From the entries below, please output exactly the lines starting at the one containing "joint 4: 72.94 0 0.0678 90" and ending at the one containing "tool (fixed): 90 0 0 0", both included.

==================================================

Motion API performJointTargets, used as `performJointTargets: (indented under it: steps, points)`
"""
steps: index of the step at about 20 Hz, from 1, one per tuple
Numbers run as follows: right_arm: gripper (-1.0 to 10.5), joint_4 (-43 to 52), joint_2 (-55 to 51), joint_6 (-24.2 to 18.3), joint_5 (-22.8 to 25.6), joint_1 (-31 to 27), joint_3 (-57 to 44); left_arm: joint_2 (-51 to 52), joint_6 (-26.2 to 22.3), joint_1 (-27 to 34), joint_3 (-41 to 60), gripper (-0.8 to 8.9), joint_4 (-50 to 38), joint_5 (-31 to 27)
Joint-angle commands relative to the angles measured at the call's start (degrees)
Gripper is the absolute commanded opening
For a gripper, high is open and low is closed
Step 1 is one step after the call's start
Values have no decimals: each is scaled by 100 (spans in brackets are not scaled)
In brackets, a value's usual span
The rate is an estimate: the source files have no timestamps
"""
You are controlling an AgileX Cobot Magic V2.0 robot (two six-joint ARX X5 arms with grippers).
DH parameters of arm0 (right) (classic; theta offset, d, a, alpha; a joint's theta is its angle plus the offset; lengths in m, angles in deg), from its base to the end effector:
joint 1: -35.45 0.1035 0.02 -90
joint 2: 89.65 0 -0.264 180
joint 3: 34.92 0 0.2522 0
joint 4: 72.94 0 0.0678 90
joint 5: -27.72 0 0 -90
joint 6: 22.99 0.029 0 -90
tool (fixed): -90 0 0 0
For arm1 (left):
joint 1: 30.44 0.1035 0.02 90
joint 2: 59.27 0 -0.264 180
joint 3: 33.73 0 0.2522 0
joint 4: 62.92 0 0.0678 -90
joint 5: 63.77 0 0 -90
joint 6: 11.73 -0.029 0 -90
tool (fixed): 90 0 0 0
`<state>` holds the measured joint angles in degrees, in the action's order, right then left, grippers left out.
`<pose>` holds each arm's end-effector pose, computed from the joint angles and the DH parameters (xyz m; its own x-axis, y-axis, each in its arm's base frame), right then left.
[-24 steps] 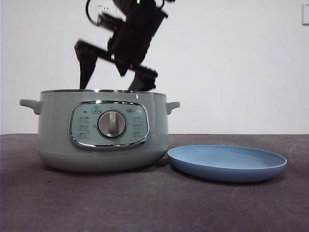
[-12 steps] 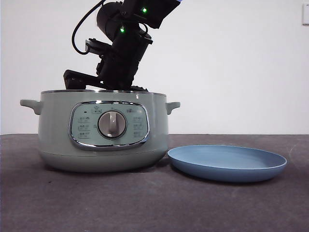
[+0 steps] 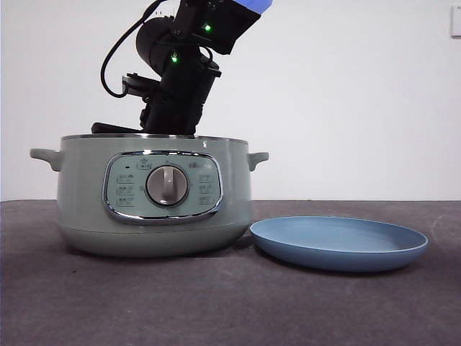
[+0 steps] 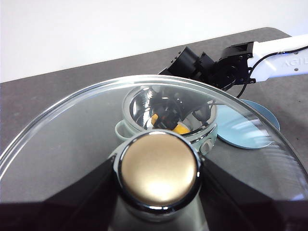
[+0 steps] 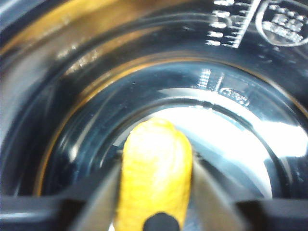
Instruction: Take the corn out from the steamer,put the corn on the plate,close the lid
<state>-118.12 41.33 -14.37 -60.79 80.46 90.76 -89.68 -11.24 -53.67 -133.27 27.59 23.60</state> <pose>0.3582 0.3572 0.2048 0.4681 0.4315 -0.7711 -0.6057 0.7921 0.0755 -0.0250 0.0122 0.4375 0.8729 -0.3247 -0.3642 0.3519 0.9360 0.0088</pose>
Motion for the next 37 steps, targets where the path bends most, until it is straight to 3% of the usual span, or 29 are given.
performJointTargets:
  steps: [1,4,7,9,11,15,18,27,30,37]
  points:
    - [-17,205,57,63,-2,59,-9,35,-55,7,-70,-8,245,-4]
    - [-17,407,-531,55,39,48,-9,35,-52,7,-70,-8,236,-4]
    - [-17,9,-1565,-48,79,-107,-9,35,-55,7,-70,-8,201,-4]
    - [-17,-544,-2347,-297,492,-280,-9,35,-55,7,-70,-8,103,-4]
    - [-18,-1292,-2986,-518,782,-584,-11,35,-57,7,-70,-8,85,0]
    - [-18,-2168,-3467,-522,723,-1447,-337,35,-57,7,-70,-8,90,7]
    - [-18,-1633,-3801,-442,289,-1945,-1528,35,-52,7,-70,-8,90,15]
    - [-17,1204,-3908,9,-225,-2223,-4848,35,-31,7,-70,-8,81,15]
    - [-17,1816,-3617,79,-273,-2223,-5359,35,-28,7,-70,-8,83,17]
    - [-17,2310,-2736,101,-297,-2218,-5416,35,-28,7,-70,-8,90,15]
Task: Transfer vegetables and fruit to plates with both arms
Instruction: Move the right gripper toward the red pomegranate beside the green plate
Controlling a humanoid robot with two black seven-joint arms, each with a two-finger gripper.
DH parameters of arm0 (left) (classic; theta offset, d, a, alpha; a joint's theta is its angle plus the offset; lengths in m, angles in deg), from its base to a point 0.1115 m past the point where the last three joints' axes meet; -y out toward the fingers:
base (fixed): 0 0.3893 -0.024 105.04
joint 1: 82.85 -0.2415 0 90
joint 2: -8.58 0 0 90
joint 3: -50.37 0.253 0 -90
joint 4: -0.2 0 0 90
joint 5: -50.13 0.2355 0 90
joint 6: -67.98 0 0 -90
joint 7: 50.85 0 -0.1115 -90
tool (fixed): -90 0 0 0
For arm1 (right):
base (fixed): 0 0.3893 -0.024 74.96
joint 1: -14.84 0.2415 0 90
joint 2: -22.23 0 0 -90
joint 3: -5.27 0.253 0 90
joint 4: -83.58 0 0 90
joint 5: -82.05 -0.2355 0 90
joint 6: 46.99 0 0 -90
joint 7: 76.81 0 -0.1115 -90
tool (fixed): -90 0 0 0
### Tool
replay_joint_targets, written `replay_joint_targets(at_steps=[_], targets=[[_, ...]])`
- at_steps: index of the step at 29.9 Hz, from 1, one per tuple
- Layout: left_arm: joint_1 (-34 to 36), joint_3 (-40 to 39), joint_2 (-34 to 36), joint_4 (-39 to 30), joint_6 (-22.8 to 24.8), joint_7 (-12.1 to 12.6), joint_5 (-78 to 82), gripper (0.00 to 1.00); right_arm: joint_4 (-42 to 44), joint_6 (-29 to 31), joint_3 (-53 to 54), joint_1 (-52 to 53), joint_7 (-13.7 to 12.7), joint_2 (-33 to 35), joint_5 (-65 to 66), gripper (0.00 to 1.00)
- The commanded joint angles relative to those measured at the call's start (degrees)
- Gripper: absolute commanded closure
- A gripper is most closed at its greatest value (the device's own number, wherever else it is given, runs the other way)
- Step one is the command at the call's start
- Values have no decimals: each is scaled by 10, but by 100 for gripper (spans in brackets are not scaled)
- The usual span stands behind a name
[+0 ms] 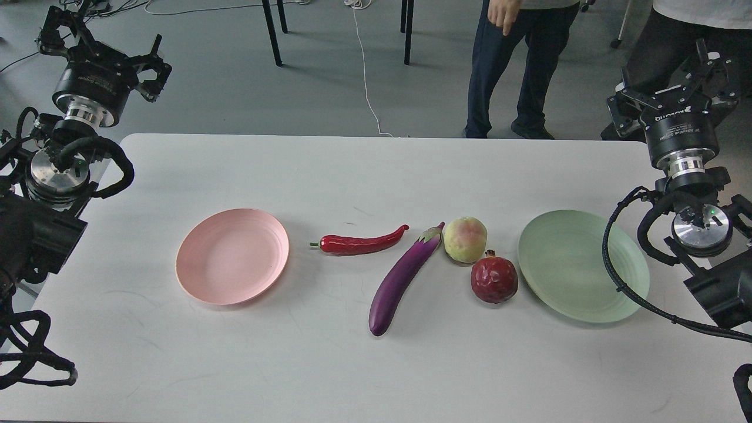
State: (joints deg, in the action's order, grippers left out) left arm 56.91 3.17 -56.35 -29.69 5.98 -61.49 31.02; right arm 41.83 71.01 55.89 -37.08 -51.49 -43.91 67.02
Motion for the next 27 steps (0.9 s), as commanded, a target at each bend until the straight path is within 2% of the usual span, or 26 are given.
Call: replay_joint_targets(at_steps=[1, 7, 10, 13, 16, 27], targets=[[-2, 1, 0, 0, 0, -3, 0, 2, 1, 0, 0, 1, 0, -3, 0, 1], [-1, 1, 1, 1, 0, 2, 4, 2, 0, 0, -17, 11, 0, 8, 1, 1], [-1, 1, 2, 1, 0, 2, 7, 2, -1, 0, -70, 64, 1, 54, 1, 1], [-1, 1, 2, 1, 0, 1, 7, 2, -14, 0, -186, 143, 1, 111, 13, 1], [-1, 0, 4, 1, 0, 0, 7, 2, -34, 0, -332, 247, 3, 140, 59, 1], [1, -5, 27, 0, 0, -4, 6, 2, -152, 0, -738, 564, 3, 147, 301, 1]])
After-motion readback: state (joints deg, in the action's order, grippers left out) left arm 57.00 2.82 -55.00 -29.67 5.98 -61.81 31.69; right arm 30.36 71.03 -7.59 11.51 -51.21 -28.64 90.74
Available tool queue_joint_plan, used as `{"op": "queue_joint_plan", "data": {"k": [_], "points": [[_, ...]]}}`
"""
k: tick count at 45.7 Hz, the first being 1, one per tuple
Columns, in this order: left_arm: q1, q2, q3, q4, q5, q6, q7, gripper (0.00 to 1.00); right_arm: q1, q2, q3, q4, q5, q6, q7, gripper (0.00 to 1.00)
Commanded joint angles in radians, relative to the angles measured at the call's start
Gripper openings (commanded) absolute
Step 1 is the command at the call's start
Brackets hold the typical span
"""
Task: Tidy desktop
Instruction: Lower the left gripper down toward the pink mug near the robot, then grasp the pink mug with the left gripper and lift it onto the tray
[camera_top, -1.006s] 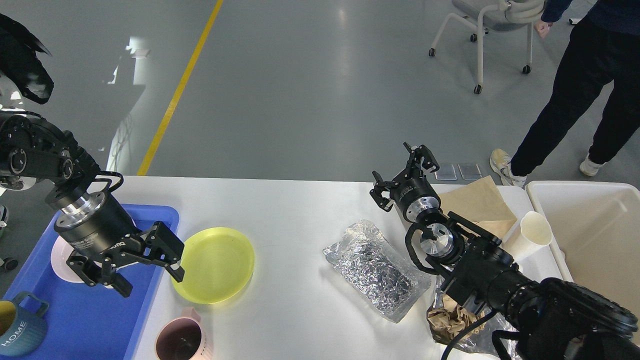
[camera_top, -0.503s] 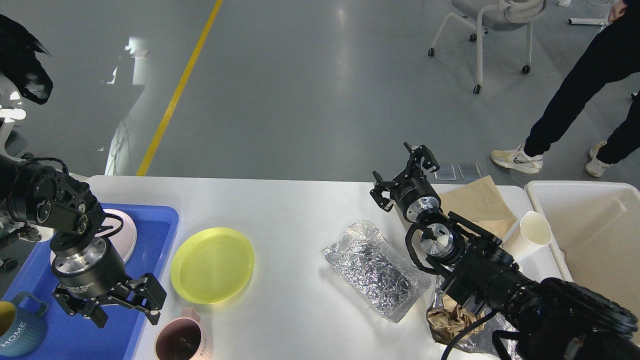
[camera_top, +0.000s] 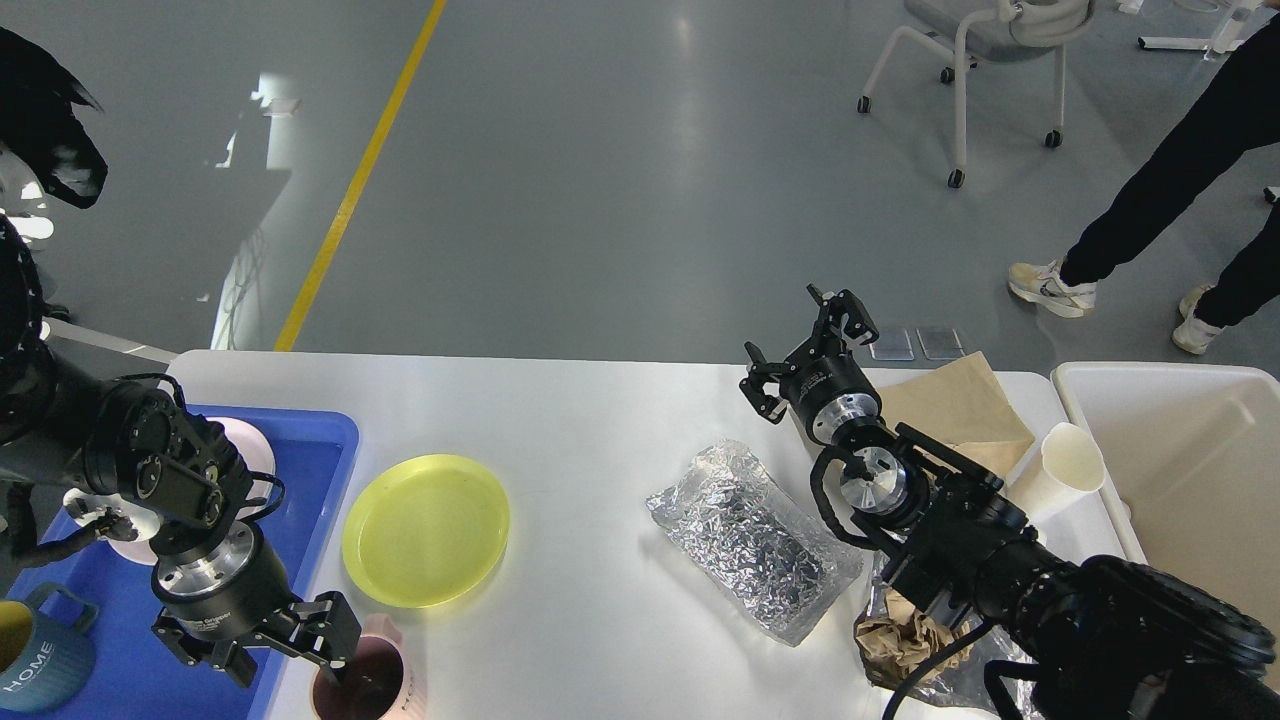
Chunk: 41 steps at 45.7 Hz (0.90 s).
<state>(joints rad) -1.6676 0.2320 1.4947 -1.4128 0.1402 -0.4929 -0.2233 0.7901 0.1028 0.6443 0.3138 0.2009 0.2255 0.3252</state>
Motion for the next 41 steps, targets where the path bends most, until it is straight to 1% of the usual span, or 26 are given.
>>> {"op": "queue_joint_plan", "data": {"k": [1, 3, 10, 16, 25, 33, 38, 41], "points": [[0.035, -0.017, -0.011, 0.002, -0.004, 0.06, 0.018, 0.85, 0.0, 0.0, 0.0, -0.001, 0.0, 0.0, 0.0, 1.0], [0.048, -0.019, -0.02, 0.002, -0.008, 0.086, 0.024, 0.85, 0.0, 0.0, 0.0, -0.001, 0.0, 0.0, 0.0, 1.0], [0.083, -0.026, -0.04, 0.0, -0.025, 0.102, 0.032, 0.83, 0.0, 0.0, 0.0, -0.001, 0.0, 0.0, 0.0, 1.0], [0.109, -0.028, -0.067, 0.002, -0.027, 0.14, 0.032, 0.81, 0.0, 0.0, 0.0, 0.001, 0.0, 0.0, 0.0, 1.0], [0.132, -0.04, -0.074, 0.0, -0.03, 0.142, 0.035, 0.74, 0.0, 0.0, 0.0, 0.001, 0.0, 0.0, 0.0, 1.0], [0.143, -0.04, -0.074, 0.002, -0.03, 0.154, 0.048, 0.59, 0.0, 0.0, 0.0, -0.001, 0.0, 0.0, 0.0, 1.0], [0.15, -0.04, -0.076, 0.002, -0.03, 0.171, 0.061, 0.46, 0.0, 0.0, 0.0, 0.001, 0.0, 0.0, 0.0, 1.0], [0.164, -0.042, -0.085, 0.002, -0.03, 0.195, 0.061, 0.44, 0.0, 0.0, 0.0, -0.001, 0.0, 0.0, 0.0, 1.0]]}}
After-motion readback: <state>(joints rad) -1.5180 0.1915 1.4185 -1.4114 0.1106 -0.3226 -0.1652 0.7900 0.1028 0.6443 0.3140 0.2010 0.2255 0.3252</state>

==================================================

OUTPUT OF THE EXERCISE ::
joint 4: 72.94 0 0.0678 90
joint 5: -27.72 0 0 -90
joint 6: 22.99 0.029 0 -90
tool (fixed): -90 0 0 0
For arm1 (left):
joint 1: 30.44 0.1035 0.02 90
joint 2: 59.27 0 -0.264 180
joint 3: 33.73 0 0.2522 0
joint 4: 62.92 0 0.0678 -90
joint 5: 63.77 0 0 -90
joint 6: 11.73 -0.029 0 -90
tool (fixed): 90 0 0 0

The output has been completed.